> ABOUT THIS TASK
Filter the material below down to the lines with the word "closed" and give those lines.

> RECORDED INFORMATION
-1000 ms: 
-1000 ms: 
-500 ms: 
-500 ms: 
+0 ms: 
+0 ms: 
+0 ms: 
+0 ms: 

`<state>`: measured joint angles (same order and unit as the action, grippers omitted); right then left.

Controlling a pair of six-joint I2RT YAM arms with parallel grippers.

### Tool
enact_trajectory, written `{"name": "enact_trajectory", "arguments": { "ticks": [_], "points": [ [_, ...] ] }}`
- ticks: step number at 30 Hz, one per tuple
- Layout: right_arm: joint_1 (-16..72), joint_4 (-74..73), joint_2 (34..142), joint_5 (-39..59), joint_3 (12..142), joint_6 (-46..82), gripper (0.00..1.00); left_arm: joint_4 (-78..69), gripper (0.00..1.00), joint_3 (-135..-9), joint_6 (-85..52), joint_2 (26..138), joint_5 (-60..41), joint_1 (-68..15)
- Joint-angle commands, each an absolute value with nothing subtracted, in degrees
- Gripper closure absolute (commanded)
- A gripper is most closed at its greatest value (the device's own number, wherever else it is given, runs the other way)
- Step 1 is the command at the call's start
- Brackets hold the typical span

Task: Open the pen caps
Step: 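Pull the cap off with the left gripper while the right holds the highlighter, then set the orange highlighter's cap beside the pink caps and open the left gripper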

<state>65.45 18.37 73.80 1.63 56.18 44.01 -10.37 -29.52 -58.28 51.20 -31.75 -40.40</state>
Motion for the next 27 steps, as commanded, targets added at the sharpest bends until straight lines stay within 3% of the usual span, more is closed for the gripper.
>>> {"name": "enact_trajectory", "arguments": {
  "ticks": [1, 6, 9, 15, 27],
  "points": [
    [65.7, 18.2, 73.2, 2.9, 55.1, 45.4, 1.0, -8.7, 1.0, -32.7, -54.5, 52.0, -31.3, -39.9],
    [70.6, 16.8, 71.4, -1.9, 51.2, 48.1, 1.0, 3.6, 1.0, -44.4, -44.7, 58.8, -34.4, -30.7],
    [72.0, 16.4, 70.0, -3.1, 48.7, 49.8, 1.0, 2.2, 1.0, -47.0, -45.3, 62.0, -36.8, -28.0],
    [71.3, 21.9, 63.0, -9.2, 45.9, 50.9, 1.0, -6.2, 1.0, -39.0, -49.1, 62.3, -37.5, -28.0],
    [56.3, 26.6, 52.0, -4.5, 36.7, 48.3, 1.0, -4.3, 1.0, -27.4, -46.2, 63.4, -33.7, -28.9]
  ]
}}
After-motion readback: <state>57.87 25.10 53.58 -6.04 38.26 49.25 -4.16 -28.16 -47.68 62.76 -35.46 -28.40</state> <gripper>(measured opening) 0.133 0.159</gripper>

> EXERCISE OUTPUT
- A gripper is most closed at its greatest value (the device's own number, wherever else it is given, runs the other way)
Motion for the next 27 steps, as commanded, targets added at the sharpest bends until straight lines stay within 3% of the usual span, more is closed for the gripper.

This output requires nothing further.